To do – Lines holding the string "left" in the listing below are to be copied.

Data extract –
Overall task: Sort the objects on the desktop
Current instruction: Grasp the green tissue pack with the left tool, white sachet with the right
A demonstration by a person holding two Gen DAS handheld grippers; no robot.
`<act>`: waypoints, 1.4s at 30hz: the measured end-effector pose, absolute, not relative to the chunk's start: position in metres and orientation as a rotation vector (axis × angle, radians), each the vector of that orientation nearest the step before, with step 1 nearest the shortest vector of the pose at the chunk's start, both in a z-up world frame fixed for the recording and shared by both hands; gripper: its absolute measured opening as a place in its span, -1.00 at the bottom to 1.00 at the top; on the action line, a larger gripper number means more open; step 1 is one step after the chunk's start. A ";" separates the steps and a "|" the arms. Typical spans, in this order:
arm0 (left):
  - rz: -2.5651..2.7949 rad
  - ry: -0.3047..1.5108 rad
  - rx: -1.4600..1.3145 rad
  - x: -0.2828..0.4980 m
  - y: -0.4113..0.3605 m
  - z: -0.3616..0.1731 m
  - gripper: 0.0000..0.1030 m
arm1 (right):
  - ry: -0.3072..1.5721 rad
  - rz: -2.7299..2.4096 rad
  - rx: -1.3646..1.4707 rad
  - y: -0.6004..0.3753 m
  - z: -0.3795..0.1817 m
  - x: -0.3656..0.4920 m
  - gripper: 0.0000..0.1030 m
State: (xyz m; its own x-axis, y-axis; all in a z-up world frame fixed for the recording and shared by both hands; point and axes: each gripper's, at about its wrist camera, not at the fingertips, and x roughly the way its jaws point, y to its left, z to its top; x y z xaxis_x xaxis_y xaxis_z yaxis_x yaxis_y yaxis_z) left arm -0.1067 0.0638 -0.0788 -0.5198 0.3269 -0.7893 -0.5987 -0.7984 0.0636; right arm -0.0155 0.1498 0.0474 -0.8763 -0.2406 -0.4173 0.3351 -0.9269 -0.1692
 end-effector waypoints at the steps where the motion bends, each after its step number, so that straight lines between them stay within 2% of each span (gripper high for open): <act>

Result for this exercise –
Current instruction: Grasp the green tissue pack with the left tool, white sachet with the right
arm0 (left):
State: (xyz m; its own x-axis, y-axis; all in a z-up world frame fixed for the recording and shared by both hands; point and axes: each gripper's, at about its wrist camera, not at the fingertips, and x roughly the way its jaws point, y to its left, z to its top; x y z xaxis_x xaxis_y xaxis_z yaxis_x yaxis_y yaxis_z) left arm -0.1067 0.0638 -0.0788 -0.5198 0.3269 -0.7893 -0.5987 -0.7984 0.0636; right arm -0.0155 0.1498 0.0474 -0.8763 -0.2406 -0.4173 0.3351 -0.9269 -0.1692

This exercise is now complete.